Measuring Knowledge
The bucket, not the contents
There is no intrinsic definition of knowledge. There is no unit for knowledge. There is no way to empirically measure it. There is no independent yardstick against which we can empirically quantify knowledge in DNA, in a person, in a piece of machinery, in a book, or in a computer program.
This presents us with problems.
As we have seen earlier, the only way we can qualify knowledge (assert it is “correct”) is to compare it against another source of knowledge (which, of course, would in its turn need to be compared against yet another source of knowledge). The same is also true of quantifying knowledge. But quantification is arguably even less well-defined than qualification—we are usually better able to say “…this knowledge is ‘correct’...” than we are to say “…this knowledge is 'enough'…”

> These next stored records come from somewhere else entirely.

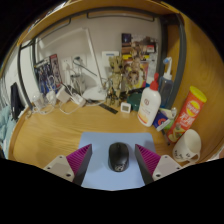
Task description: Arrange mouse
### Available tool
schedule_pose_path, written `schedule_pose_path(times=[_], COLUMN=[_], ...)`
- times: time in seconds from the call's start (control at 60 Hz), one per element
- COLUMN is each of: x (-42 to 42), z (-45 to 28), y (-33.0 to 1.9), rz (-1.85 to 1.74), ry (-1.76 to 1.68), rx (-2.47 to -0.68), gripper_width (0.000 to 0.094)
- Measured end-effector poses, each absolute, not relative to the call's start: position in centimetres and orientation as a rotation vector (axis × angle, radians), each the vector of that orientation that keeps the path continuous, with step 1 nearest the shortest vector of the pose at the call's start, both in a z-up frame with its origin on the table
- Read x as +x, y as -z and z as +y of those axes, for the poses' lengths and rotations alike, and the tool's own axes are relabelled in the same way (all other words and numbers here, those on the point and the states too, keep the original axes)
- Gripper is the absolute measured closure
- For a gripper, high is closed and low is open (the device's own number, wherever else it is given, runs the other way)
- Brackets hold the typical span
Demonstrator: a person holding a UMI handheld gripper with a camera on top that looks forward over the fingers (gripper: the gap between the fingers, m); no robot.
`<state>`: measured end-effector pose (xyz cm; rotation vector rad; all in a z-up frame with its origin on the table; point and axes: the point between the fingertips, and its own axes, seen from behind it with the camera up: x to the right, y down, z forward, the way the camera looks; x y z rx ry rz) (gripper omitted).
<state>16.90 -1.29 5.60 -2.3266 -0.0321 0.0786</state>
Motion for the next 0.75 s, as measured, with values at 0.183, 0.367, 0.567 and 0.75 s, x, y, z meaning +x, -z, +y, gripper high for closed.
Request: schedule_pose_path(times=[0.183, 0.367, 0.567, 0.75], x=[15.6, 11.6, 6.6, 2.5], z=[-2.7, -4.0, -5.7, -7.8], y=[-15.0, -23.3, -28.5, -29.3], rz=[-0.019, -0.004, -0.046, -0.059], ry=[-0.033, -0.057, -0.03, -0.003], rx=[-2.266, -2.172, -2.09, -2.099], gripper_width=[0.0077, 0.0079, 0.0076, 0.0079])
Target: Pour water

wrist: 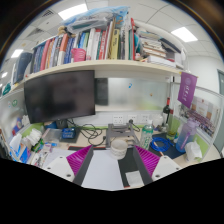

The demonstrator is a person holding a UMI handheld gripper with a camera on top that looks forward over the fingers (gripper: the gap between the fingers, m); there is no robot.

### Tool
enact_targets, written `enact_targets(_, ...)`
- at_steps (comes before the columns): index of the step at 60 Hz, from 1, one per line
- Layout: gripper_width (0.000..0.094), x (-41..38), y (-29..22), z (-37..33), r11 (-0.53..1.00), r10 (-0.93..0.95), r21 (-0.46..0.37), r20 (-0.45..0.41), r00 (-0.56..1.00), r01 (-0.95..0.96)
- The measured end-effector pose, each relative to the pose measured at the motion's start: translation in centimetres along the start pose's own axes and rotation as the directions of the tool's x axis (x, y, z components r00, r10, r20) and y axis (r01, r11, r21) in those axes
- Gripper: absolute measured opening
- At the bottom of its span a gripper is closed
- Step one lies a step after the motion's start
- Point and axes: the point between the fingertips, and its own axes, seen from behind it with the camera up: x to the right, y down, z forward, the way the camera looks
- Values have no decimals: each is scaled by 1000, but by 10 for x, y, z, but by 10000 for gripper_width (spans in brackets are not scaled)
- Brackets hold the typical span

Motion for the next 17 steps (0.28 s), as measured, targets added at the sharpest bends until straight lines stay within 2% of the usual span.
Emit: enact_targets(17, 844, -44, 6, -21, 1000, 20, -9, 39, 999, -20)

Both qualification and quantification of knowledge in a person (and other media) are usually achieved through some examination process. After undergoing some standardized test under controlled circumstances, a person’s accessible knowledge is assessed by comparing it against some standardized knowledge store. This comparison purports to assess both the quality (how close the answers come to the “correct” answers) and the quantity (how many answers came close to the “correct” answers). In highly standardized tests, these are often congruent: for a well-defined multiple-choice test, any answer that does not match the “correct” answer is considered to be simply wrong and doesn’t count toward the quantity total. For essay-type questions, the quality and quantity might be somewhat decoupled: the person might get some of the ideas “correct” but not all of them. This is where the professor’s skill (and knowledge base and biases) in marking exam results comes in.
Notice, I referenced “correct” in quotes. An answer is deemed correct only insofar as it matches the “correct” answer, that being determined by the comparative knowledge source and comparison process. Since the “correct” answer was itself compared against something else, which in turn was compared against something else, ad infinitum, there is no point at which empirical correctness can be truly asserted (or, in most cases, proven [1]).
So, we cannot measure knowledge directly...
...but we can measure the physical characteristics of its substrate.
Weighing in on Books
As noted, there is no way for us to calculate how much knowledge is in, say, a book. Equally, there is no empirical way to determine the "quality" or correctness of a book. But we can weigh the book. We can count the number of chapters, pages, and words. We could even use lexical analysis to render some opinion on the depth of complexity in the book. Each of these metrics, and many more, can be considered to be indicators of the quantity and quality of knowledge in a book.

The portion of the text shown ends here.